Given the absence of human interaction, using machine learning to sort queries quickly or technology to answer straightforward questions relating to orders can be the difference between a repeat order or losing a customer entirely.

Matching convenience with a delivering good experience

Matching delivery time with customer convenience has always been a challenge in last-mile delivery. It’s not just about getting products to customers faster than competitors—the experience needs to be tailored and needs to solve problems for consumers.

Again, machine learning has a role to play here. When we think of time-efficient delivery experiences, order tracking comes to mind.

But machine learning algorithms can be used to also calculate the preparation time a store will need (based on factors such as store type, order contents and time of day), match the order to the best-placed courier and then synchronise the order preparation time with the courier's arrival—all in real-time.

Delivery companies and retailers don’t just have their own business model to consider when delivering a good user experience. Brands also have to consider each city’s geographic layout, traffic and demographic distribution.

All these external factors can have a bearing on the outcome of a delivery for a consumer. During peak hours in cities, there will be tens of thousands of couriers delivering products at any one time, from groceries to takeaways.

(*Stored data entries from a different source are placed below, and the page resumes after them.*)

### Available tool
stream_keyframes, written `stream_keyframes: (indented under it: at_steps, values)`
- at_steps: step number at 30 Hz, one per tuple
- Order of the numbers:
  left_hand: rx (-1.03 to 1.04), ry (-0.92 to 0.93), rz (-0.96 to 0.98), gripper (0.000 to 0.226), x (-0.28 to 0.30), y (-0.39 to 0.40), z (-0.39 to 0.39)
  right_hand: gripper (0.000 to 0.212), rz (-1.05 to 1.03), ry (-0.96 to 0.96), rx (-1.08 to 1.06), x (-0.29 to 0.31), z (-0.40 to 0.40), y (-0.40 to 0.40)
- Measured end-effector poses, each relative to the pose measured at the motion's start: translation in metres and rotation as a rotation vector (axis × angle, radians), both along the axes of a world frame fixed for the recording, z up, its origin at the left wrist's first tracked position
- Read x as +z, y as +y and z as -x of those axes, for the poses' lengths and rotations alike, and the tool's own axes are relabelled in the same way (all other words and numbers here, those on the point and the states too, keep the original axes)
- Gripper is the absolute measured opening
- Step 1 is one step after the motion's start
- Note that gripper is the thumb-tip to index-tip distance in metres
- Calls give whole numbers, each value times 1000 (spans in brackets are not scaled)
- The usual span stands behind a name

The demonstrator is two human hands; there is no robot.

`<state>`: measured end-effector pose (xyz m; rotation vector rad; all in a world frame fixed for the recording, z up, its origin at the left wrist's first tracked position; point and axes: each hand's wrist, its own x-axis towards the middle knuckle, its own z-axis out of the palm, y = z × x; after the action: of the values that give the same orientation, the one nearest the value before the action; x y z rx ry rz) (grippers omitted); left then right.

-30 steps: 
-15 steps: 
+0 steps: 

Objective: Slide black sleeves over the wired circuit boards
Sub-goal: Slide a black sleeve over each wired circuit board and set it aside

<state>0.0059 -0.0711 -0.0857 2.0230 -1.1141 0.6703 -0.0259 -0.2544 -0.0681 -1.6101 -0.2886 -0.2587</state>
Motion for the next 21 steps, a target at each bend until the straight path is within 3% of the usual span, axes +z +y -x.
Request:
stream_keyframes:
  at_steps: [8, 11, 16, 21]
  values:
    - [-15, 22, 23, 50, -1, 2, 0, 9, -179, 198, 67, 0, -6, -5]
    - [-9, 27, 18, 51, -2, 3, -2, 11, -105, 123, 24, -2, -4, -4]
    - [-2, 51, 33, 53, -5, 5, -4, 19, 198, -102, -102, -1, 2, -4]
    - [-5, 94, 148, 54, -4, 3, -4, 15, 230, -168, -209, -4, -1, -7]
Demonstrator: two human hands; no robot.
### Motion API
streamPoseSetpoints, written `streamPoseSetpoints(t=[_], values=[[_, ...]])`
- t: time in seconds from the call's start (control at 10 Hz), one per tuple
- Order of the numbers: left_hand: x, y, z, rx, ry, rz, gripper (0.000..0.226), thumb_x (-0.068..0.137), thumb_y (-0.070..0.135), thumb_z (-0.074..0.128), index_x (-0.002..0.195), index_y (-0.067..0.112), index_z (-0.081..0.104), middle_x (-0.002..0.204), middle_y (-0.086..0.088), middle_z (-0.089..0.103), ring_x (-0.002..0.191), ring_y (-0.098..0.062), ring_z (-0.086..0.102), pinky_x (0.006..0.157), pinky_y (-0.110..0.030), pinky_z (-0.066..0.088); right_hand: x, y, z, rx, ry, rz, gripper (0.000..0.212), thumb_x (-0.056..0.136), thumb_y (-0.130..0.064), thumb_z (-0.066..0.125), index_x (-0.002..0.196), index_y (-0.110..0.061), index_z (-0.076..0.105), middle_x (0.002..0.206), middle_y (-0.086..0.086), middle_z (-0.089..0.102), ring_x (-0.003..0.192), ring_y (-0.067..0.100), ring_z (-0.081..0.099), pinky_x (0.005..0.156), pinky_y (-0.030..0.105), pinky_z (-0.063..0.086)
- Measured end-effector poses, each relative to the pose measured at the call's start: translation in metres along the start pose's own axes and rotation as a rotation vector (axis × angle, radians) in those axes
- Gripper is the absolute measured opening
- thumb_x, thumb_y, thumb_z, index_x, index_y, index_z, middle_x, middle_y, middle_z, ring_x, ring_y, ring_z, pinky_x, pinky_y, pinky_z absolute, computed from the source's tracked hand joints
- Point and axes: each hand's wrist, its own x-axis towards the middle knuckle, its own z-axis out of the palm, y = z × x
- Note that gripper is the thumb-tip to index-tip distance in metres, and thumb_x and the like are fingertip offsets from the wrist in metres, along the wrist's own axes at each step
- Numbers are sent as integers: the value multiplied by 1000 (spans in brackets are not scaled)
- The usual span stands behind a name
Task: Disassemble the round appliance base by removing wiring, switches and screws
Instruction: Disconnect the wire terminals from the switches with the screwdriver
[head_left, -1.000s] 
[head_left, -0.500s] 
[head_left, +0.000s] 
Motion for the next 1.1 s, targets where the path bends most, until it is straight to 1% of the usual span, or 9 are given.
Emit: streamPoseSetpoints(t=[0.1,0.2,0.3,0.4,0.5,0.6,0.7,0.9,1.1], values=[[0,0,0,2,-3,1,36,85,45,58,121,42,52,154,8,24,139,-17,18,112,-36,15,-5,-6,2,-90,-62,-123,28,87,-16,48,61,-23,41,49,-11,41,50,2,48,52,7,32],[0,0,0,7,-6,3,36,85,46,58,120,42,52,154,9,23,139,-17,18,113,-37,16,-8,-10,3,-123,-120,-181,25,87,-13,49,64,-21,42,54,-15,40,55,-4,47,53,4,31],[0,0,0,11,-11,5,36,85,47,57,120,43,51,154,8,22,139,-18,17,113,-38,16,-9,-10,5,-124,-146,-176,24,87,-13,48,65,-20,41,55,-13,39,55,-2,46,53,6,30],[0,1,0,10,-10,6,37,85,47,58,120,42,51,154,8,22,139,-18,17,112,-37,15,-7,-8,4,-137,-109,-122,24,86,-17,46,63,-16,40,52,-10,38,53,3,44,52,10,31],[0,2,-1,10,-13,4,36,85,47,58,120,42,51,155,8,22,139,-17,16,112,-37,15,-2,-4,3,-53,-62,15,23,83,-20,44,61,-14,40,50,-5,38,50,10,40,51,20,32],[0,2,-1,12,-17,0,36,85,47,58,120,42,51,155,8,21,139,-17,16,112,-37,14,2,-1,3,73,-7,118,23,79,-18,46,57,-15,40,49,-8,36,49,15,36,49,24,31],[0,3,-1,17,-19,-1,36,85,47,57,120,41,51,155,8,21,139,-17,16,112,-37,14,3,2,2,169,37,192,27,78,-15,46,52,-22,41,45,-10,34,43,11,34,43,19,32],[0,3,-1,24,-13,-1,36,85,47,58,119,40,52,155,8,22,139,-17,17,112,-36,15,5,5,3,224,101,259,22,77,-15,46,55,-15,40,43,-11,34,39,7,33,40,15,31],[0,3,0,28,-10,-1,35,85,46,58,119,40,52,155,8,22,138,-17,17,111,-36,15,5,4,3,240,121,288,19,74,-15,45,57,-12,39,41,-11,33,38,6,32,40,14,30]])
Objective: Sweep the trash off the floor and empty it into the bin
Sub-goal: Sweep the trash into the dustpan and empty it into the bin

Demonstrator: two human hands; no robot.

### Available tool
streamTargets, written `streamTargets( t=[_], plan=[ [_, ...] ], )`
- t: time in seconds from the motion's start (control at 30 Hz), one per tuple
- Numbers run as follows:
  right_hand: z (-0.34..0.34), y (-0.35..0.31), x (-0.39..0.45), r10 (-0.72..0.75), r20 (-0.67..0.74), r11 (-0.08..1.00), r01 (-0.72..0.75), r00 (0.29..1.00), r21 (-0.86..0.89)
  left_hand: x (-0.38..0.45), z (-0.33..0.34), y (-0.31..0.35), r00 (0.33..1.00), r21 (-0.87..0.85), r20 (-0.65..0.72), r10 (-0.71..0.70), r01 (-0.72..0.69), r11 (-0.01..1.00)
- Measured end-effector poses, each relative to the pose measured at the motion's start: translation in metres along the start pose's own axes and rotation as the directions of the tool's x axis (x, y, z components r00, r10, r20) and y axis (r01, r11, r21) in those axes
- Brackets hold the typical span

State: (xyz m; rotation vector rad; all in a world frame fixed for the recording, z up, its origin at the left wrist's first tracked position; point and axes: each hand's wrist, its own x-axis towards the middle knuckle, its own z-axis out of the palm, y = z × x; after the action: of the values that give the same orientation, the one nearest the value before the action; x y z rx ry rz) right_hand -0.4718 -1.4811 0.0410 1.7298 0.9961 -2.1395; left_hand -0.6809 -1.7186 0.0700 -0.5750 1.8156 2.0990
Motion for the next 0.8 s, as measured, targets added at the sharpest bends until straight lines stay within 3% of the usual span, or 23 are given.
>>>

Technology enables these services to process hundreds of orders per minute, and most importantly ensure they arrive with the customer on time.

The development and improvement of customer experience is, however, a never-ending task. Consumer behaviour and needs will continue to evolve.

While machine learning plays a key role in automating services to make the customer experience as streamlined and easy to navigate as possible—companies must continue to innovate. This is the only way to achieve extraordinary customer experiences that consumers crave and deserve.

Bartek Kunowski is VP of Product at Glovo.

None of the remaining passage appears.